→ **EXERCISE GOAL**: In the listing beneath this line, copy exactly the lines starting with the one containing "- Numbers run" and going on through the one containing "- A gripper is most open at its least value".

→ **DATASET ENTRIES**:
★ ★ ★

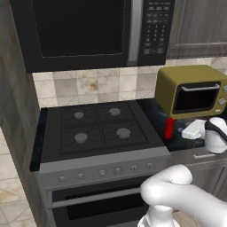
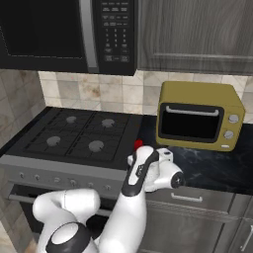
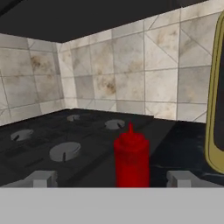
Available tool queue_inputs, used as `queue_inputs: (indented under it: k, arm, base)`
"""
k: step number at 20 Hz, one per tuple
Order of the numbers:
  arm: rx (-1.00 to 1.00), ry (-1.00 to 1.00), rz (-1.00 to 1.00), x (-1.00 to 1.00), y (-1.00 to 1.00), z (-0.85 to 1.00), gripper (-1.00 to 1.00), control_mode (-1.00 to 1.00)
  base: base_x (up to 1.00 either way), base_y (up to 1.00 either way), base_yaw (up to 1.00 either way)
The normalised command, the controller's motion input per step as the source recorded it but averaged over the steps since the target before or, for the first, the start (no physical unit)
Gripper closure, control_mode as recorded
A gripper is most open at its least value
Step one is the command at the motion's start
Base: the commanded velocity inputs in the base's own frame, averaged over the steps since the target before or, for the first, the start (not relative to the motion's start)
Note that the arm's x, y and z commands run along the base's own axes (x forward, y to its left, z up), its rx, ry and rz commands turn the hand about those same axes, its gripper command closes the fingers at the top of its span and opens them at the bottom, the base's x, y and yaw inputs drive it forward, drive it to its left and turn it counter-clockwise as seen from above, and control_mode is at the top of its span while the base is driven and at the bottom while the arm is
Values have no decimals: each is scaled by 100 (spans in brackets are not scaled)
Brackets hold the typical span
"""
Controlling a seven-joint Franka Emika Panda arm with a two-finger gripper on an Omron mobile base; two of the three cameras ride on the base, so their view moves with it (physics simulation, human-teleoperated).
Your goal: Take 2 condiments from the cabinet and move them on the counter near the stove.Make sure the condiments are lined up with each other, next to each other.
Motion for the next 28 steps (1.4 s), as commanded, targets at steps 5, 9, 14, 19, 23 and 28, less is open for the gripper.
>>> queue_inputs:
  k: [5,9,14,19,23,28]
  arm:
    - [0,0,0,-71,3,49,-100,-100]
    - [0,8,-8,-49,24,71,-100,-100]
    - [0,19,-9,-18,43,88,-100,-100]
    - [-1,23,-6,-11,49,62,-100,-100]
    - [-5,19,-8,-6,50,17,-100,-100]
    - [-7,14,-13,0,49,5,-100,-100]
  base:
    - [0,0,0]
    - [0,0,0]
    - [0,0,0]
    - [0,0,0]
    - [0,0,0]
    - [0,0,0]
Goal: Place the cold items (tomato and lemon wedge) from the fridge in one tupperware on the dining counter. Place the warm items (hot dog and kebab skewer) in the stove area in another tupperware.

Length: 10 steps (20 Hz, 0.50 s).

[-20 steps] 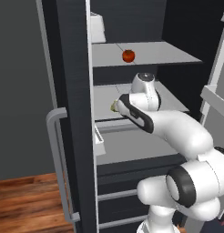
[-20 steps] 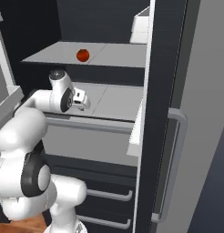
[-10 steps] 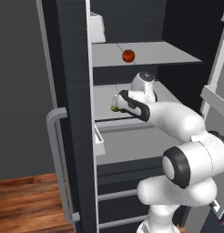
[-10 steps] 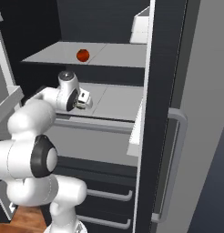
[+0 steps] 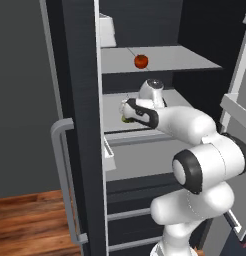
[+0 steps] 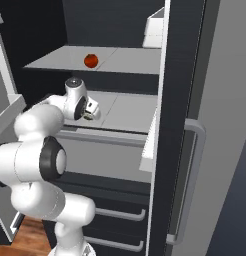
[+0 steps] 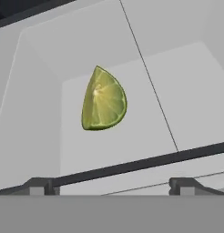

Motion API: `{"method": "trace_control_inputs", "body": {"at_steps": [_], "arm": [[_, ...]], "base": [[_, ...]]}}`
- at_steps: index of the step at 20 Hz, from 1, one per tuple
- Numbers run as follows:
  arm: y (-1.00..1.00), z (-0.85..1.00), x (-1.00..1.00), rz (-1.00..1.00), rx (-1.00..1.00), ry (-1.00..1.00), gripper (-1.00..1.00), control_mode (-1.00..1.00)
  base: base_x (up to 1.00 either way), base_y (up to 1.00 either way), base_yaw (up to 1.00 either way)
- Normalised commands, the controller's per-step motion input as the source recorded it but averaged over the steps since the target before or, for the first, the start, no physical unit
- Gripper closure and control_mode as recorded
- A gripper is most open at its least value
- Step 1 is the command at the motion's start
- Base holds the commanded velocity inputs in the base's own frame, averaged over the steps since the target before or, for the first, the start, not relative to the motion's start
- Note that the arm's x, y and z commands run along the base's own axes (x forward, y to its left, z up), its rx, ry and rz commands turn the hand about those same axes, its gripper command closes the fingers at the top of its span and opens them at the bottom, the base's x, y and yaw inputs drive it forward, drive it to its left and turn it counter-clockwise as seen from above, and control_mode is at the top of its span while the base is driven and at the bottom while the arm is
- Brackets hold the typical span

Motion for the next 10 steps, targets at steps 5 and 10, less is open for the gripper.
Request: {"method": "trace_control_inputs", "body": {"at_steps": [5, 10], "arm": [[0.00, -0.07, -0.01, -0.37, 0.09, 0.10, -1.00, -1.00], [0.09, -0.09, 0.21, -0.20, 0.05, 0.01, -1.00, -1.00]], "base": [[0.00, 0.00, 0.00], [0.00, 0.00, 0.00]]}}
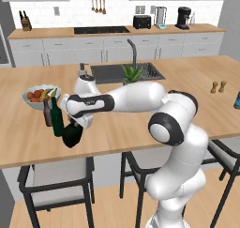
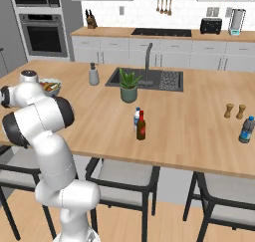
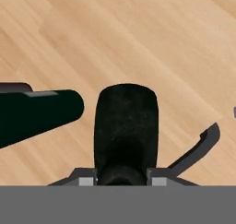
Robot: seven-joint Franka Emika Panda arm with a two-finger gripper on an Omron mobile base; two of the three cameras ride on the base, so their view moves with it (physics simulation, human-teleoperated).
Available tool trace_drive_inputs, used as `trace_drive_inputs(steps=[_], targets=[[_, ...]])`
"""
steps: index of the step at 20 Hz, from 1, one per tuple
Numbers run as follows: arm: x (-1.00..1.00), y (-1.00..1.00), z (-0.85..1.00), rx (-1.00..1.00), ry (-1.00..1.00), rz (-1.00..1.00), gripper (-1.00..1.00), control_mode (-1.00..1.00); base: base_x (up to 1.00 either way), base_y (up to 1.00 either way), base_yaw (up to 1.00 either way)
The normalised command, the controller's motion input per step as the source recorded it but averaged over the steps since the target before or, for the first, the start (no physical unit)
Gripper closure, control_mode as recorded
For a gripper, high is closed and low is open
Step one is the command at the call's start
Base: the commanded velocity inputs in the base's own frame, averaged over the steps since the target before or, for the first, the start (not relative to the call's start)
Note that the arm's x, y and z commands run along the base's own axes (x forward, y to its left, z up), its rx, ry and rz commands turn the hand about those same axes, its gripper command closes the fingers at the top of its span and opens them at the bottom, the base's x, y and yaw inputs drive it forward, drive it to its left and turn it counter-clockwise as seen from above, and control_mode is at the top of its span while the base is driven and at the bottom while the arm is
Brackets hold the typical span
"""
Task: Move the plastic bottles in the middle to the plastics group, and the glass bottles in the middle to the glass group.
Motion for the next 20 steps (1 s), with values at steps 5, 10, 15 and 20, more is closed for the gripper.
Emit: trace_drive_inputs(steps=[5,10,15,20], targets=[[0.1,0.0,-0.16,0.0,0.0,0.0,-1.0,-1.0,0.0,0.0,0.0],[0.07,0.0,0.0,0.0,0.0,0.0,-1.0,-1.0,0.0,0.0,0.0],[0.01,0.07,0.16,0.0,0.0,0.0,-1.0,-1.0,0.0,0.0,0.0],[0.0,0.02,0.35,0.0,0.0,0.01,-1.0,-1.0,0.0,0.0,0.0]])
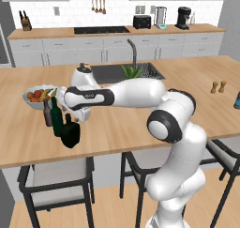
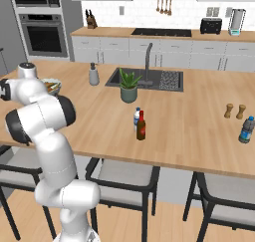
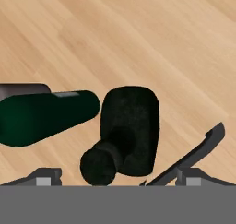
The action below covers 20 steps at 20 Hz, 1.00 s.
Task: Move the plastic bottles in the middle to the plastics group, and the glass bottles in the middle to the glass group.
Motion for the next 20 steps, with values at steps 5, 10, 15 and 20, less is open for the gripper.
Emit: trace_drive_inputs(steps=[5,10,15,20], targets=[[-0.21,-0.18,0.36,0.0,0.0,0.01,-1.0,-1.0,0.0,0.0,0.0],[-0.4,-0.48,0.17,0.0,-0.03,0.05,-1.0,-1.0,0.0,0.0,0.0],[-0.36,-0.65,0.02,0.0,0.0,0.03,-1.0,-1.0,0.0,0.0,0.0],[-0.3,-0.74,0.0,0.0,0.0,0.05,-1.0,-1.0,0.0,0.0,0.0]])
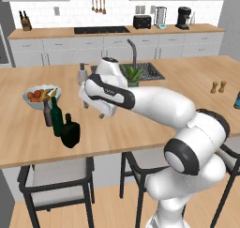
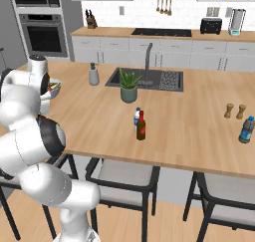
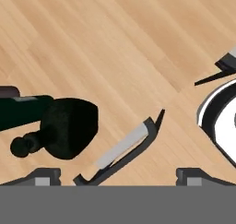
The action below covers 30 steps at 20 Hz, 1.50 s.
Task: Move the plastic bottles in the middle to the plastics group, and the glass bottles in the middle to the glass group.
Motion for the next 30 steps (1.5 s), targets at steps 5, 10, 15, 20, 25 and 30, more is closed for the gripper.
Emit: trace_drive_inputs(steps=[5,10,15,20,25,30], targets=[[-0.08,-0.73,0.0,-0.01,0.01,0.04,-1.0,-1.0,0.0,0.0,0.0],[0.0,-0.69,0.0,-0.07,0.02,0.07,-1.0,-1.0,0.0,0.0,0.0],[0.0,-0.69,-0.01,-0.15,0.0,0.16,-1.0,-1.0,0.0,0.0,0.0],[0.0,-0.72,0.0,-0.15,0.11,0.16,-1.0,-1.0,0.0,0.0,0.0],[0.06,-0.66,0.0,-0.11,0.19,0.08,-1.0,-1.0,0.0,0.0,0.0],[0.19,-0.57,0.0,-0.09,0.21,0.04,-1.0,-1.0,0.0,0.0,0.0]])
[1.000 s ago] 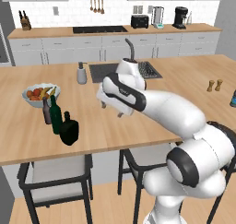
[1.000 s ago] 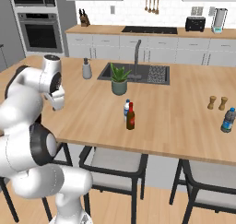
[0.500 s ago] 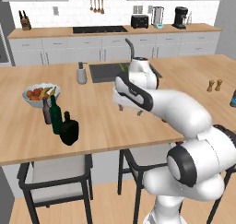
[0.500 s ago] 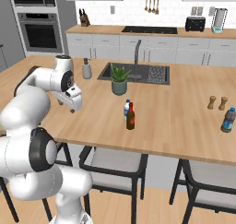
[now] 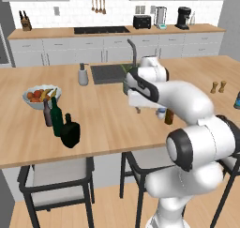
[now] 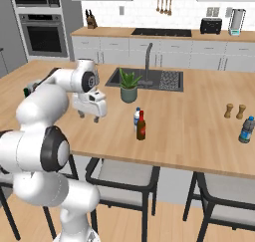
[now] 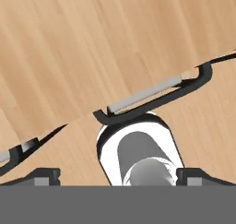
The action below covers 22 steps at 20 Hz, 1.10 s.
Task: Move the plastic bottles in the middle to the plastics group, and the glass bottles in the middle to the glass group.
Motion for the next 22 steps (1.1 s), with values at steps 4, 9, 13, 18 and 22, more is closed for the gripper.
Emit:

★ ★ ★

→ **REPLY**:
- Numbers run as follows:
  arm: y (-1.00..1.00), z (-0.85..1.00), x (-1.00..1.00), rz (-1.00..1.00), rx (-1.00..1.00), ry (-1.00..1.00), gripper (-1.00..1.00), control_mode (-1.00..1.00)
  base: base_x (up to 1.00 either way), base_y (up to 1.00 either way), base_yaw (up to 1.00 either way)
- Normalised commands, the controller's per-step motion input as the source recorded it but averaged over the steps since the target before or, for the first, the start, no physical unit
- Gripper closure and control_mode as recorded
- A gripper is most open at its least value

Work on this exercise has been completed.